PROOF:  Take two apples and group them with three other apples. Now count them. (Notice, we are in the midst of the proof.) In counting them we find that the sum is 5...a contradiction!

By contradicting the theorem, our conclusion is not necessarily that (2 + 3) apples equals 5 apples, but that (2 + 3) apples is not equal to 4 apples. Remember, we are concerned with proving or disproving the original theorem.

Up until five years ago, I would routinely present my students with new theorems on technique on a fairly regular basis. However, the idea that I should be able to prove my theorems to them never entered my mind. I was continually seeking answers that made sense, and each time I made a new discovery I always managed to convince myself that my new idea was both logical and rational. Difficulty inevitably arose when I found (either weeks or months later) that my theorem could easily be contradicted. On many occasions I was required to swallow my pride and start from scratch.

Chapter 2

In the scientific community, theorems must be subjected to the rigors of a proof before they are accepted as fact. However, within the nonscientific world of the musician, theories are often confidently asserted without a shred of evidence to support them. Following are some of the theories that have gained acceptance in musical circles over the years. Perhaps we can find some contradictions.

THEOREM: Your fingers do not lift while playing a passage.
PROOF: If this is true, then each of your finger tips should remain in contact with the surface of its respective key while playing the example below. However, it is impossible to precisely articulate the individual notes of the passage playing in this manner. The only remaining alternative is to lift your fingers before they descend. (Contradiction)

THEOREM: The articulation of the notes in a passage is produced by the transference of arm weight from note to note aided by the rotational motion of the wrist and the "larger muscles" of your arms and shoulders.
PROOF: Try using what are referred to as the larger muscles of your arms and shoulders to assist you in the realization of the above example. Do whatever you like…make circles with your wrist, pronate your wrist, swing your elbows in and out, lean forward with your upper torso…but do not move your fingers up or down. The notes of the above passage are nowhere near being cleanly articulated as I do this.

Another contradiction:  I am effortlessly playing the above passage solely with my fingers. The individual notes are cleanly articulated. Additionally, I am grasping my right wrist with my left hand to prevent any interference from the "larger muscles" mentioned above. I am also leaning against the back of my chair as I do this.

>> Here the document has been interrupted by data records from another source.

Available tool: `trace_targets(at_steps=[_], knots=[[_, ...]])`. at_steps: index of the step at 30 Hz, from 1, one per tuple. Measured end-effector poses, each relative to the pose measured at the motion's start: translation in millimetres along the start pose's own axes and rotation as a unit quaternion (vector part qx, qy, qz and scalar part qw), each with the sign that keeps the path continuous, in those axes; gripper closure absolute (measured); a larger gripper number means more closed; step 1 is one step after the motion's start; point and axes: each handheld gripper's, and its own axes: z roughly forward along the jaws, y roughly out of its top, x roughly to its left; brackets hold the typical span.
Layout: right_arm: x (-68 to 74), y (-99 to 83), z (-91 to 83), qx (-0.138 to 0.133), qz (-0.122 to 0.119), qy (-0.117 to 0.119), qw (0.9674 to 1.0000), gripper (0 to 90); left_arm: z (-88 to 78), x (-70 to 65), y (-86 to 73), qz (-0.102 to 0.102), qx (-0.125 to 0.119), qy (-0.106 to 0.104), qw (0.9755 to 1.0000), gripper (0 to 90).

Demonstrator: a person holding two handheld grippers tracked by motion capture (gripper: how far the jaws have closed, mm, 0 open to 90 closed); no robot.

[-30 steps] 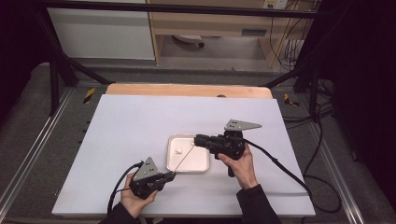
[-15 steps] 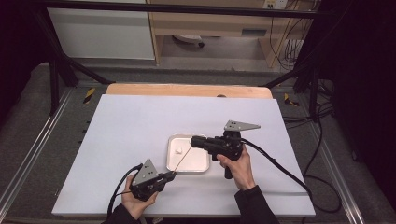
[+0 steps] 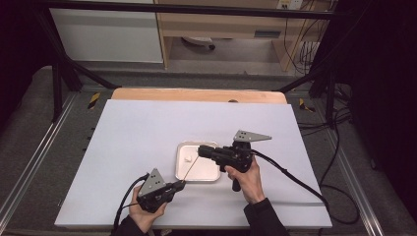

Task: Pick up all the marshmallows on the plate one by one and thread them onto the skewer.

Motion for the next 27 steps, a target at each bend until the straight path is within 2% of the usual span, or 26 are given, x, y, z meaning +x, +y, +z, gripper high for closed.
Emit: trace_targets(at_steps=[3, 14, 27], knots=[[0.6, -1.2, 1.2, -0.002, 0.004, 0.009, 0.9999, 82.5, 0.7, -0.9, 0.2, 0.002, 0.002, 0.000, 1.0000, 89.0], [3.3, -5.8, 2.8, 0.006, -0.002, 0.010, 0.9999, 82.6, 1.5, -2.3, 1.3, 0.005, 0.011, 0.003, 0.9999, 89.1], [6.2, -9.9, 4.3, 0.007, -0.007, 0.009, 0.9999, 82.7, 1.3, -3.5, 3.3, 0.010, 0.012, 0.003, 0.9999, 89.1]])
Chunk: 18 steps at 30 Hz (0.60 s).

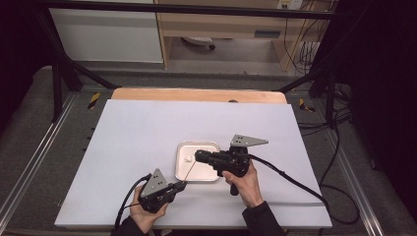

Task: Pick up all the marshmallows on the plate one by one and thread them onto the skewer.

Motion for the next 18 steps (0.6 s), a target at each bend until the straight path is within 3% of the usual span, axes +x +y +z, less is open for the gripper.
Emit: trace_targets(at_steps=[18], knots=[[2.9, -3.8, 0.8, 0.003, -0.008, -0.004, 1.0000, 82.7, 2.2, -0.3, 2.0, -0.002, 0.004, -0.007, 1.0000, 89.1]])
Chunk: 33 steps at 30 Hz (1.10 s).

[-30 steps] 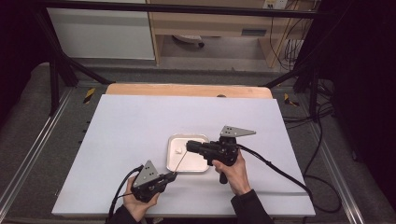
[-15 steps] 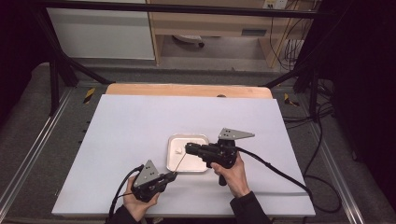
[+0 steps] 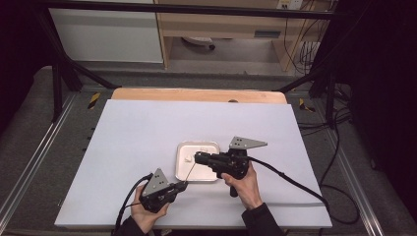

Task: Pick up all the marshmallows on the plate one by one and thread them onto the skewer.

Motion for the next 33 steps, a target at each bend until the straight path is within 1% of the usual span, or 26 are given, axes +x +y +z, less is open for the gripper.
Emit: trace_targets(at_steps=[5, 11, 14, 19, 27, 28, 29, 30, 31, 32, 33], knots=[[0.3, -0.3, 0.1, -0.001, -0.002, -0.003, 1.0000, 82.7, -0.3, 1.3, 1.3, -0.005, 0.000, -0.001, 1.0000, 89.1], [0.3, -1.8, 0.6, 0.005, -0.004, -0.007, 1.0000, 82.8, 2.3, 0.8, 2.0, -0.004, 0.007, -0.004, 1.0000, 89.1], [0.4, -2.6, 0.6, 0.006, -0.007, -0.008, 0.9999, 82.7, 1.3, 1.5, 2.4, -0.003, 0.008, -0.001, 1.0000, 89.1], [0.6, -4.1, 1.9, 0.010, -0.005, -0.008, 0.9999, 82.8, 3.3, 1.0, 2.4, -0.001, 0.014, 0.000, 0.9999, 89.1], [0.1, -6.4, 3.7, 0.018, -0.005, -0.007, 0.9998, 82.8, 2.3, 2.2, 3.5, -0.004, 0.013, 0.000, 0.9999, 89.1], [0.0, -7.8, 5.3, 0.021, -0.004, -0.007, 0.9997, 82.8, 2.3, 2.6, 3.8, -0.004, 0.015, -0.001, 0.9999, 89.1], [-0.6, -9.9, 8.3, 0.041, -0.001, -0.001, 0.9991, 82.5, -1.2, 2.2, 9.5, -0.010, -0.004, -0.005, 0.9999, 89.1], [-0.3, -17.0, 14.8, 0.060, -0.003, 0.003, 0.9982, 82.3, -2.3, 0.4, 13.4, 0.006, -0.006, 0.006, 1.0000, 89.1], [0.8, -23.2, 20.2, 0.064, 0.002, 0.014, 0.9978, 82.4, -2.3, 0.4, 13.4, 0.006, -0.006, 0.006, 1.0000, 89.1], [0.8, -23.2, 20.2, 0.064, 0.002, 0.014, 0.9978, 82.4, -1.4, 0.3, 14.1, 0.010, 0.000, 0.015, 0.9998, 89.1], [1.8, -26.4, 23.3, 0.059, -0.004, 0.010, 0.9982, 82.3, -0.2, 2.9, 11.4, 0.000, 0.000, 0.009, 1.0000, 89.1]])
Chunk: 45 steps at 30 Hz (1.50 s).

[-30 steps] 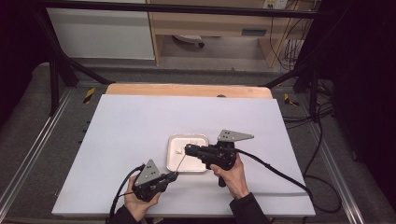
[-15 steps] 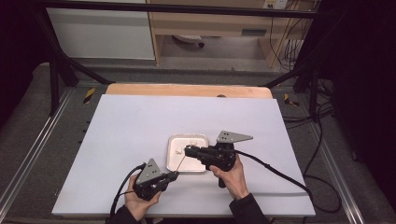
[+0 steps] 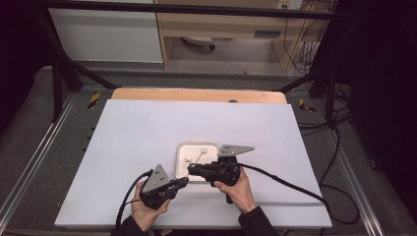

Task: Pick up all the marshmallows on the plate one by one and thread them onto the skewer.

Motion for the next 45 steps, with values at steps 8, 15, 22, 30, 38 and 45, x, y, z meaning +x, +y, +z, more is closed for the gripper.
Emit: trace_targets(at_steps=[8, 15, 22, 30, 38, 45], knots=[[-2.2, -2.6, 3.7, 0.002, 0.008, -0.006, 0.9999, 81.5, 1.8, 0.0, -1.3, -0.005, 0.008, 0.005, 0.9999, 89.1], [-0.5, -10.4, 10.7, 0.017, 0.010, 0.003, 0.9998, 81.1, 1.1, -0.3, 2.5, -0.001, -0.010, 0.006, 0.9999, 89.0], [-0.3, -7.1, 7.6, 0.008, 0.004, -0.010, 0.9999, 69.5, 1.5, 1.8, -0.9, -0.002, -0.001, 0.008, 1.0000, 88.9], [2.0, 6.5, -9.5, -0.014, -0.015, -0.043, 0.9989, 43.2, -0.2, 9.1, -6.6, -0.024, 0.005, 0.009, 0.9997, 88.9], [-9.9, 10.2, -21.6, 0.012, -0.041, -0.119, 0.9920, 18.9, -9.0, 16.5, -11.0, -0.028, 0.003, 0.020, 0.9994, 88.9], [-33.1, 12.4, -13.2, 0.058, -0.058, -0.175, 0.9811, 11.1, -17.0, 27.5, -14.9, -0.039, -0.006, 0.015, 0.9991, 88.8]])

THEOREM: Music and technique cannot be separated.
PROOF: Suppose that a composer has completed an extended piece for a huge xylophone which she has invented. Instead of using light mallets, the new instrument requires the use of ten-pound mallets to produce an optimum sound. She is familiar with two percussionists who are virtuosos on the traditional xylophone and must select one of them on short notice to premiere her piece. One man is a competitive weightlifter while the other man rarely exercises and is considerably weaker. Although weightlifting has nothing to do with music, it is logical to conclude that the stronger man—through his ability to manage the ten-pound mallets with relative ease—will produce a more controlled and technically polished performance than the weaker man. (Contradiction)

THEOREM: Playing legato builds technique.
PROOF: I played legato over a five year period with no improvement in my technical ability. (Contradiction)

THEOREM: Play with curved fingers.
PROOF: Horowitz played with relatively flat fingers much of the time. (Contradiction)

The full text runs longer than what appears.